Exhibit 4: Comparative Cost Considerations
| Initial Investment | High (development, infrastructure) | Low (subscription or license) |
| Maintenance | Continuous internal resources | Vendor-managed upgrades |
| Customization | Fully controlled; resource-heavy | Limited; often chargeable |
| Integration | Complex with legacy systems | Easier via standardized APIs |
| Long-Term ROI | Higher if adoption succeeds | Faster but capped by vendor roadmap |
4. Do You Have the Internal Expertise to Sustain What You Build?
Even the most sophisticated platform fails without capable stewardship.
Building in-house requires sustained engineering talent, architecture governance, and iterative release cycles. Many insurers underestimate the cultural shift required to operate like a software company.
In contrast, buying transfers some of that responsibility to vendors — but it also means ceding direct control over innovation velocity.
The right approach depends on whether the insurer’s core strength lies in technology execution or in product and market strategy.
A mature insurer’s modernization of roadmap is rarely defined by a single answer. It’s a balance of these four diagnostic dimensions — business need, risk profile, financial model, and capability depth.
The objective is not merely to pick between build or buy, but to design an ecosystem that scales intelligently without compromising strategic control.
Future Outlook — Flexibility as the Ultimate Solution
The insurance industry’s modernization journey no longer revolves around a binary choice. The future belongs to insurers who can adapt their technology to posture as markets, risks, and regulations evolve. Flexibility — not architecture — will define resilience.
In the coming years, AI, automation, and data ecosystems will continue to blur the lines between building and buying. Insurers may build today and outsource tomorrow or integrate vendor modules now and reclaim ownership later through customization. The real differentiator will not be the system itself but the fluidity with which insurers reconfigure it to match emerging realities.
Global research has already reflected this shift. McKinsey’s 2024 Digital Insurance Study notes that over 70 percent of top-performing insurers now operate within modular, API-first architectures — combining in-house intelligence with vendor-driven scalability.
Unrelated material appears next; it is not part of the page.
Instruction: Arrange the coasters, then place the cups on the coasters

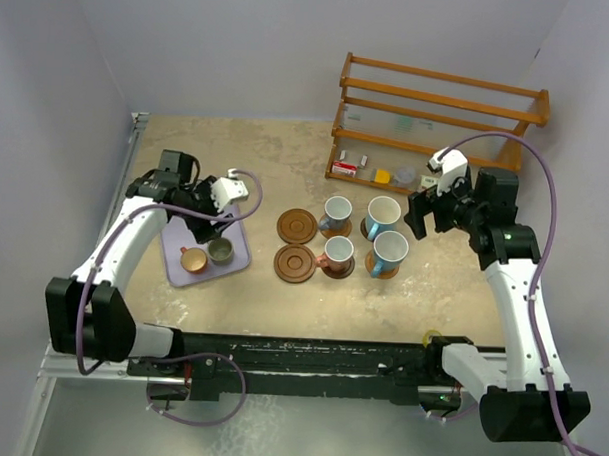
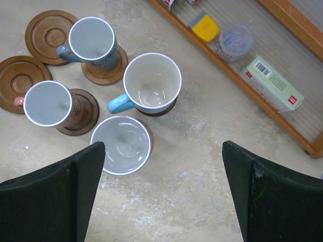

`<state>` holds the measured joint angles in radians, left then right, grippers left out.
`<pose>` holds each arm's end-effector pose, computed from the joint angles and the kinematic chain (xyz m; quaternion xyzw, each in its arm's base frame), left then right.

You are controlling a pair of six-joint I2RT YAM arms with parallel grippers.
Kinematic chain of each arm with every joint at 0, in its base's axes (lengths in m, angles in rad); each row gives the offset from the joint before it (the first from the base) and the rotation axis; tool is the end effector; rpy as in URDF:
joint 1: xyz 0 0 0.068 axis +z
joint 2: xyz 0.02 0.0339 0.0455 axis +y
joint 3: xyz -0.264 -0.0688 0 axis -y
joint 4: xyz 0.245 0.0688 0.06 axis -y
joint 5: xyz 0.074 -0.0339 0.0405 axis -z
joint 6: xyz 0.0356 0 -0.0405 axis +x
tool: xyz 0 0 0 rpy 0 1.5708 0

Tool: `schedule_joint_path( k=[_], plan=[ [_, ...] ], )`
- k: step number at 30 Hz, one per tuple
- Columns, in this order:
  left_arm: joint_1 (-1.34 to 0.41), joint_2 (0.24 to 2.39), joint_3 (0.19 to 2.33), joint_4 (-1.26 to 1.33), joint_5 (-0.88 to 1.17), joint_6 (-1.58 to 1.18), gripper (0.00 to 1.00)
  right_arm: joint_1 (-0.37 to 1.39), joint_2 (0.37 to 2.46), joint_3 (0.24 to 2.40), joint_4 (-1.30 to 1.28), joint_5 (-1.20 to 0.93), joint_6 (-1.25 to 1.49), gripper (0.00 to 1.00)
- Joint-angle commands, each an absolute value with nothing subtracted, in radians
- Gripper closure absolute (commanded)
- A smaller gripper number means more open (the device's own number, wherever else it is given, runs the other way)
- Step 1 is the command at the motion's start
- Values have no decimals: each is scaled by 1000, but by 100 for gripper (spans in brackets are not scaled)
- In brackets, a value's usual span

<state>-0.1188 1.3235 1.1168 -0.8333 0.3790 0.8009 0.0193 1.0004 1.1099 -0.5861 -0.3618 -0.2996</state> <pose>0.2583 -0.0441 0.2856 0.4649 0.8273 -0.0851 0.3036 0.2095 0.0166 0.3729 -0.2258 0.8146 0.0807 0.5282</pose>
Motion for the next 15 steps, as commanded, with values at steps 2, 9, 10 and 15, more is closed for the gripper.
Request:
schedule_joint_path(
  k=[2,9,10,15],
  plan=[
    [-113,1432,1130,-906,484,1076,32,21,984,1099,-554,-395,-289,0],
    [-114,1584,1197,-986,494,1283,42,21,985,1091,-557,-404,-292,0],
    [-114,1603,1208,-1001,491,1305,43,21,985,1091,-557,-403,-292,0],
    [-114,1675,1245,-1022,485,1351,50,21,991,1089,-559,-401,-296,0]
  ],
)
This model enables them to swap components without disrupting the enterprise core.
To stay ahead, insurers must view modernization as an ongoing design discipline, not a one-time project. Governance teams will need to make continual decisions about what to own, what to rent, and what to retire — ensuring that technology evolves in lockstep with business ambition.
Ultimately, whether built or bought, the strength of any insurance solution lies in how seamlessly it aligns with the organization’s purpose. The winners will be those who see technology not as an endpoint but as a living ecosystem — one that learns, scales, and transforms along with their enterprise vision.
Whichever path you choose, the strength of your insurance solution will always depend on how seamlessly it serves your core business goals.